Mas qual o real significado da cultura nacional-popular em Gramsci? De acordo com a filósofa, nos textos gramscianos, o nacional, visto como e enquanto popular, significa a possibilidade de resgatar o passado histórico-cultural italiano como patrimônio das classes populares (CHAUI, 2006). No caso do nacional, no campo político a análise do popular privilegia as determinações econômicas e sociais da divisão social das classes, enfatizando a opacidade dessas classes no capitalismo italiano, notadamente com relação à diferença entre Norte industrializado e Sul agrário. Do ponto de vista da cultura, o popular teria alguns sentidos novos e surpreendentes (CHAUI, 2006), ajudando no entendimento da contra-hegemonia da cultura nacional-popular.

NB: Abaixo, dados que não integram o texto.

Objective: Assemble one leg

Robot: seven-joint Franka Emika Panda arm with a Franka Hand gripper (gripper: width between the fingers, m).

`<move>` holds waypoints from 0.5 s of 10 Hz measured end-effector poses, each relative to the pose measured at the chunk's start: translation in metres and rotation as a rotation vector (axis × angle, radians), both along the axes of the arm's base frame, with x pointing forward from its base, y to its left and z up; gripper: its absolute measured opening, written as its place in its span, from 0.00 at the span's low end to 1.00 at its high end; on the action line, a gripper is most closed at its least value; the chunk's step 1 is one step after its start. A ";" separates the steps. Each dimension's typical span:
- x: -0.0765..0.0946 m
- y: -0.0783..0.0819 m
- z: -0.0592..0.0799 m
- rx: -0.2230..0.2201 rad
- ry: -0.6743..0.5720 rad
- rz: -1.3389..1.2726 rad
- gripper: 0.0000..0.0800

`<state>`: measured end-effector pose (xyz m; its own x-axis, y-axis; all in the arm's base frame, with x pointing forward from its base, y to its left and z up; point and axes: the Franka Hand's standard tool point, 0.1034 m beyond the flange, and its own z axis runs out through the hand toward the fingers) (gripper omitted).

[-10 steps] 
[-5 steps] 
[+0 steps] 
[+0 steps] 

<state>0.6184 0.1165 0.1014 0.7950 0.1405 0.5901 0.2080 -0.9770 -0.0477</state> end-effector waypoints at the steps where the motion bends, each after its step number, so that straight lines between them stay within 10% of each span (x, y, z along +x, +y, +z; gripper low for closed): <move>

A autora pontua que para Gramsci existiria uma religião e moral do povo, que instituiria crenças e imperativos de conduta muito mais fortes, tenazes e eficientes do que os da religião e moral oficiais (CHAUI, 2006). Nesse contexto, Gramsci distinguiria três estratos: os fossilizados, que refletem diretamente condições de vida do passado e apresentam assim um comportamento extremamente reacionário e conservador; os inovadores e progressistas, que seriam determinados espontaneamente pelas condições atuais de vida, no caso aqueles estratos do proletariado mais afetado pela ascensão da classe burguesa; por fim, Gramsci identifica aqueles que estão em constante contradição com a religião e a moral vigentes. Seriam esses indivíduos aqueles que estariam a serviço de uma cultura contra-hegemônica, ressaltada não como fato artístico ou origem histórica, mas pela concepção de mundo em contraste com a sociedade oficial.